### PROBLEM TO SOLVE
Find each line in the records below that contains the word "then", and copy it out.

[Records contained in a dataset]
· · · · · · ·

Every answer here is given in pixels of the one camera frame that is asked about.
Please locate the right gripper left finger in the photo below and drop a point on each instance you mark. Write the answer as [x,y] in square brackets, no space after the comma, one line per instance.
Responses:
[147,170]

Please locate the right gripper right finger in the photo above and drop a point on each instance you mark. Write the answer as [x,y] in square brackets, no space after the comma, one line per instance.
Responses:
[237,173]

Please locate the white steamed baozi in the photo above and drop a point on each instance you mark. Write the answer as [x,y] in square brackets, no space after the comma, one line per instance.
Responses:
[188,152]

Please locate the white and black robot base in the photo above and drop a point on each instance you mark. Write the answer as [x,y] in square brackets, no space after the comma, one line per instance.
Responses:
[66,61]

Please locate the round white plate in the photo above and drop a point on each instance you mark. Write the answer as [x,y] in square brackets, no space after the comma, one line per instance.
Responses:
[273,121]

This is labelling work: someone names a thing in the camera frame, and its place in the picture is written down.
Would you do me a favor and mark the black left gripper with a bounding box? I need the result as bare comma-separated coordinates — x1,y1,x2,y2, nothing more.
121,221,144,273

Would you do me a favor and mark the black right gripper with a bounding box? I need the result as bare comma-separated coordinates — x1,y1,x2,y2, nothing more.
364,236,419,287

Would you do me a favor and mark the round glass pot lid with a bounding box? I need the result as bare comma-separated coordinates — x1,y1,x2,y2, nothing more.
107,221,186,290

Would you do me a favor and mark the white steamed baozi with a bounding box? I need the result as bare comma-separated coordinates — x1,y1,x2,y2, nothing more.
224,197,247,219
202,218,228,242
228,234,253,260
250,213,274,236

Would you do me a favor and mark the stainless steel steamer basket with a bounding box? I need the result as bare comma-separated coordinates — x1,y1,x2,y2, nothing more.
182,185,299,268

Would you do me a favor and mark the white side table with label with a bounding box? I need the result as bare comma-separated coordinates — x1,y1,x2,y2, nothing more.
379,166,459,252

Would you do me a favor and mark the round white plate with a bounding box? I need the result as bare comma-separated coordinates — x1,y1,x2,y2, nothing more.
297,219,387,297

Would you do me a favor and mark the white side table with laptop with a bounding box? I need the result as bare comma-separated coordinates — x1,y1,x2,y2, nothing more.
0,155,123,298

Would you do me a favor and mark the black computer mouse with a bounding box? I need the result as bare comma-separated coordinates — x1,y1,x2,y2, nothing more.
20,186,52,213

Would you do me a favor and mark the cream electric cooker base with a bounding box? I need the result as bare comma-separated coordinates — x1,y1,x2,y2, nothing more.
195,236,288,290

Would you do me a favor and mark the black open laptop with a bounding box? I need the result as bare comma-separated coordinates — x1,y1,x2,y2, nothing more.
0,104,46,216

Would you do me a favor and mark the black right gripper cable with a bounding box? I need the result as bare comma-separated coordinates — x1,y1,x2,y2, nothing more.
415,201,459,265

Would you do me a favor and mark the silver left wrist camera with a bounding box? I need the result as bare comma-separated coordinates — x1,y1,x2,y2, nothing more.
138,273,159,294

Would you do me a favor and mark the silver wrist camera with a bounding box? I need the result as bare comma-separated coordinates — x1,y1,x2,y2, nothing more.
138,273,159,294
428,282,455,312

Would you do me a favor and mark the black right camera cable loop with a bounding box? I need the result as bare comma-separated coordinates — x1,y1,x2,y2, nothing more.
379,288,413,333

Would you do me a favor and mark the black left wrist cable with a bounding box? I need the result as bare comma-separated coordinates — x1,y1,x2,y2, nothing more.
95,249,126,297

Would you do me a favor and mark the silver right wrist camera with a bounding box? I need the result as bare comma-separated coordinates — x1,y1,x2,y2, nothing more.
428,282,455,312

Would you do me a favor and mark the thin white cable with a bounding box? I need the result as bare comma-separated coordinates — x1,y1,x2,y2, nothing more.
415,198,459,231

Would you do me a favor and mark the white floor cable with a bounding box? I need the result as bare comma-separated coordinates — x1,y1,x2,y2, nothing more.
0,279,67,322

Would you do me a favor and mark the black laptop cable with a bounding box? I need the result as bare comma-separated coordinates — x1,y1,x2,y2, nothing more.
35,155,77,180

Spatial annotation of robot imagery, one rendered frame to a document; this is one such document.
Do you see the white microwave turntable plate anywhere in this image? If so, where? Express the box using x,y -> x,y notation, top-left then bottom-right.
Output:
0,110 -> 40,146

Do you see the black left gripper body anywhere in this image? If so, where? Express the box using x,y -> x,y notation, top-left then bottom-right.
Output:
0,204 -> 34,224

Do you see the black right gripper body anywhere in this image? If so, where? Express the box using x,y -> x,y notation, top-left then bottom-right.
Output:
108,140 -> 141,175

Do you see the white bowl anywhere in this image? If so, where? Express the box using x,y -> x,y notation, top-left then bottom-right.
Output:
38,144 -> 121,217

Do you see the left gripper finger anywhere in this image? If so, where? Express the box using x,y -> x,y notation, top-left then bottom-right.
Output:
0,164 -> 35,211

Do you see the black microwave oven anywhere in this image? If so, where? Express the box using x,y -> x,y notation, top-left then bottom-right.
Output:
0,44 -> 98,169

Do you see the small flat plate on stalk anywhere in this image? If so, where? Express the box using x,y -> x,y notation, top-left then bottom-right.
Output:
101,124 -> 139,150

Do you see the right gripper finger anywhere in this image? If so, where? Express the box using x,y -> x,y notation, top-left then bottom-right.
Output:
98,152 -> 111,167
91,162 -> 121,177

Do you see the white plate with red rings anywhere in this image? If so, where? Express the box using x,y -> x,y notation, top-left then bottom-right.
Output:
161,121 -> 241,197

· · · · · · ·

### EXERCISE SOLUTION
Do you see the white microwave turntable plate anywhere in this image? If so, where? Express the box using x,y -> x,y notation, top-left then bottom-right.
Do you see the black left gripper body anywhere in this image? If so, where? Express the box using x,y -> x,y notation, top-left then bottom-right.
Do you see the black right gripper body anywhere in this image? If so, where? Express the box using x,y -> x,y notation, top-left then bottom-right.
Do you see the white bowl anywhere in this image? If so, where? Express the box using x,y -> x,y notation, top-left then bottom-right.
Do you see the left gripper finger anywhere in this image? If so, where? Express the box using x,y -> x,y notation, top-left then bottom-right.
Do you see the black microwave oven anywhere in this image? If so, where? Express the box using x,y -> x,y notation, top-left then bottom-right.
Do you see the small flat plate on stalk anywhere in this image? If so, where? Express the box using x,y -> x,y notation, top-left then bottom-right.
Do you see the right gripper finger anywhere in this image? If so, where? Express the box using x,y -> x,y notation, top-left then bottom-right.
Do you see the white plate with red rings anywhere in this image? If so, where? Express the box using x,y -> x,y notation, top-left then bottom-right.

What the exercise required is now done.